Sous le bénéfice de ces observations, compte tenu de :
— la date de réception de chacune des deux mises en demeure préalables à la contrainte, impartissant au débiteur un délai d’un mois pour régler les sommes réclamées et datées des 10 octobre 2019 et 15 février 2020, soit, respectivement, les 17 octobre 2019 et 22 février 2020,
— du point de départ du délai de prescription des cotisations et majorations de retard visées par chacune des deux mises en demeure, soit, respectivement, les 17 novembre 2019 et 22 mars 2020,
— du point d’arrivée (initial) du délai de prescription de l’action civile en recouvrement des cotisations et majorations de retard visées par chacune desdites mises en demeure, soit, respectivement, les 17 novembre 2022 et 22 mars 2023,
— de la cause d’interruption de prescription tirée de la demande de délais de paiement, à la suite de laquelle un nouveau délai de trois ans a commencé à courir, reportant le point d’arrivée du délai de prescription à la date du 21 avril 2023,
— de la suspension du délai de prescription prévu par l’article 4 de l’ordonnance n° 2020-312, reportant le point d’arrivée du délai de prescription en litige au 30 juin 2023,
le tribunal constate que l’action civile en recouvrement des cotisations et contributions des 3ème et 4ème trimestres 2019 n’était pas prescrite à la date de signification de la contrainte.
La fin de non-recevoir tirée de la prescription de l’action de la caisse sera par suite rejetée.
En conclusion, les exceptions et moyens de défense ayant été tous rejetés, et Monsieur [V] [F] échouant à rapporter par ailleurs la preuve, qui lui incombe selon une jurisprudence constante, du caractère infondé de la créance réclamée par voie de contrainte, la contrainte sera validée pour son entier montant.
Sur les mesures de fin de jugement :
En application de l’article 696 du code de procédure civile, Monsieur [V] [F] succombant, il sera condamné aux dépens de l’instance.

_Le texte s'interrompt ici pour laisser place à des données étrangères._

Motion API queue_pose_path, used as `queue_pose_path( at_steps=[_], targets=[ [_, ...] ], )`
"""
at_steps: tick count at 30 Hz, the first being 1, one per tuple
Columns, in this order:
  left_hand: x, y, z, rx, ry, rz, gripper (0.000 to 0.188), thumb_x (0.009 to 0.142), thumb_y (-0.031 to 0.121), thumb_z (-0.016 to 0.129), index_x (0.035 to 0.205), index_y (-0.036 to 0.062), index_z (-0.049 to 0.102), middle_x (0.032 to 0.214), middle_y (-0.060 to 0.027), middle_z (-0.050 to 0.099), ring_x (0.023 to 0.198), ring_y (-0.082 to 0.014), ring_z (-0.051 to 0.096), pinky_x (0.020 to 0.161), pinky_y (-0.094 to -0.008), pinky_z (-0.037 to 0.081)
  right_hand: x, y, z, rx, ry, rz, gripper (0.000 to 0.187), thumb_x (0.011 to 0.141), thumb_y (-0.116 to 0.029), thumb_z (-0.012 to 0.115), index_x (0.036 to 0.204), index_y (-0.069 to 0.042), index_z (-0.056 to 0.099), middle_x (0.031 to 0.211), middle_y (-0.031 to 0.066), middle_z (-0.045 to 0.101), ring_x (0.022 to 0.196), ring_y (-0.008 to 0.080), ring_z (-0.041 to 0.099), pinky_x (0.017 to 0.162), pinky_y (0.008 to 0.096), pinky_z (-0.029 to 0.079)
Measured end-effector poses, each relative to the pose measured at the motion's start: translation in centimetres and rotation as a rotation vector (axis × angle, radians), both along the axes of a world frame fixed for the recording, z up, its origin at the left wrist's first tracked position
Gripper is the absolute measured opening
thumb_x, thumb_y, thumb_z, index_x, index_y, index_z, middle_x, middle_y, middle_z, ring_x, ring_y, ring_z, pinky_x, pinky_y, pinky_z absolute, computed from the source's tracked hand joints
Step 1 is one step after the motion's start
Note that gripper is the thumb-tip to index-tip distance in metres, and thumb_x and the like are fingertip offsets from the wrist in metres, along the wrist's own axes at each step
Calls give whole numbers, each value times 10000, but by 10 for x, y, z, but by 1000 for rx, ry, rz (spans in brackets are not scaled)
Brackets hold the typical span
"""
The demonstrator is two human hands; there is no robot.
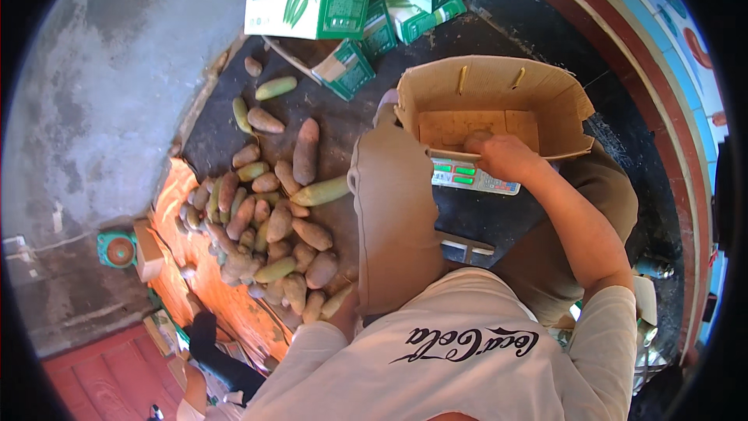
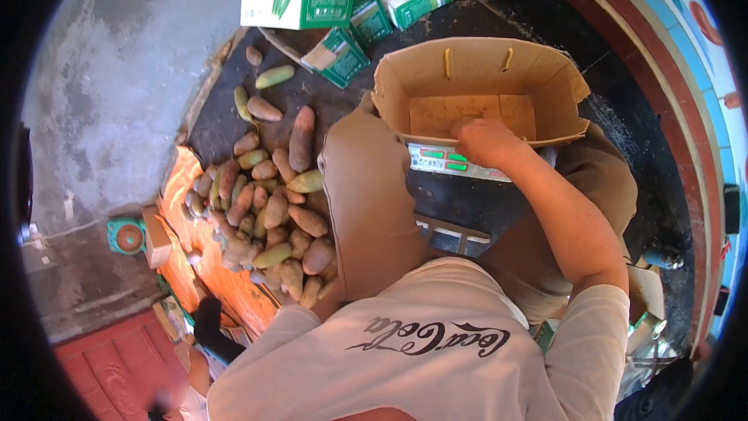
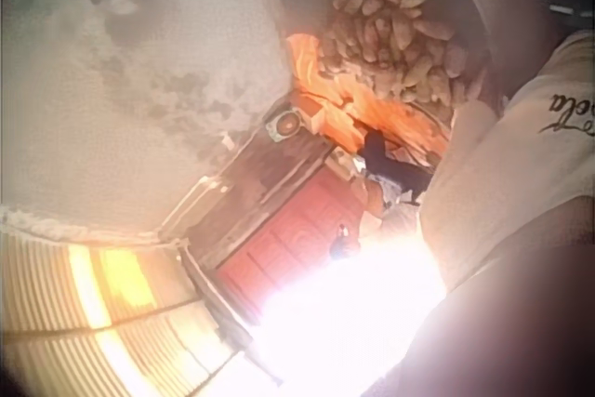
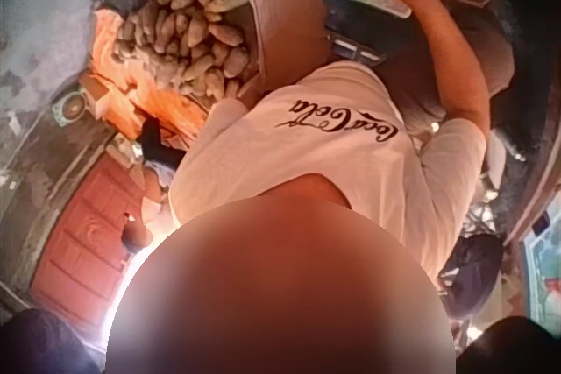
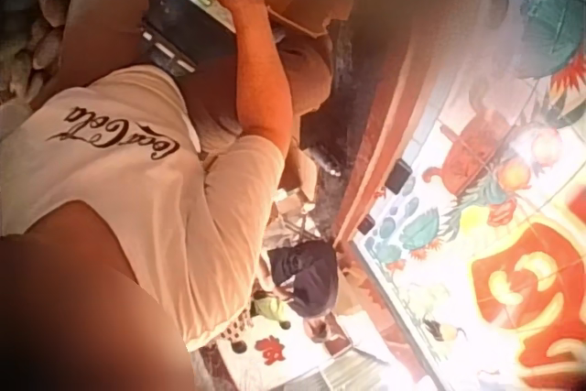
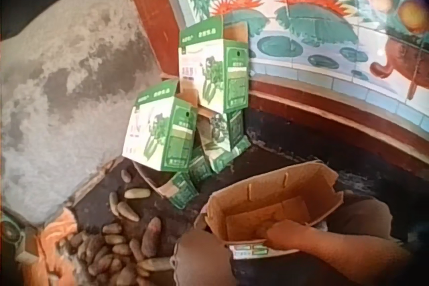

En application de l’article R. 133-6 du code de la sécurité sociale, dès lors que l’opposition n’a pas été jugée totalement fondée, Monsieur [V] [F] devra payer les frais de signification de la contrainte.
La solution apportée au litige commande de ne pas faire application des dispositions de l’article 700 du code de procédure civile.
PAR CES MOTIFS :
Le tribunal judiciaire de Saint-Denis de La Réunion, statuant publiquement par jugement contradictoire et rendu en dernier ressort, mis à disposition au greffe,
DECLARE recevable l’opposition formée par Monsieur [V] [F] à la contrainte émise par la [4] [Localité 6] le 22 mars 2023 pour le recouvrement de la somme de 1.575,00 euros au titre des cotisations et contributions sociales personnelles du travailleur indépendant, et majorations des 3ème et 4ème trimestres 2019, et signifiée le 28 avril 2023 ;
REJETTE l’exception de nullité des écritures de la [4] [Localité 6] ;
REJETTE l’exception de nullité de l’acte de signification de la contrainte ;
REJETTE les moyens de défense tirés de la nullité de la contrainte et de la prescription de l’action en recouvrement ;
JUGE l’opposition non-fondée ;
En conséquence,
CONDAMNE Monsieur [V] [F] à payer à la [4] [Localité 6] la somme de 1.575,00 euros au titre des cotisations et contributions sociales personnelles du travailleur indépendant, et majorations des 3ème et 4ème trimestres 2019 ; outre la somme de 88,46 euros au titre des frais de signification ;
DIT n’y avoir lieu à application des dispositions de l’article 700 du code de procédure civile ;
CONDAMNE Monsieur [V] [F] aux dépens de l’instance.
Ainsi jugé et prononcé par mise à disposition du jugement au greffe du pôle social du tribunal judiciaire de Saint-Denis de La Réunion, le 24 septembre 2025, les parties en ayant été préalablement avisées dans les conditions prévues au deuxième alinéa de l’article 450 du code de procédure civile, la minute étant signée par la présidente et la greffière.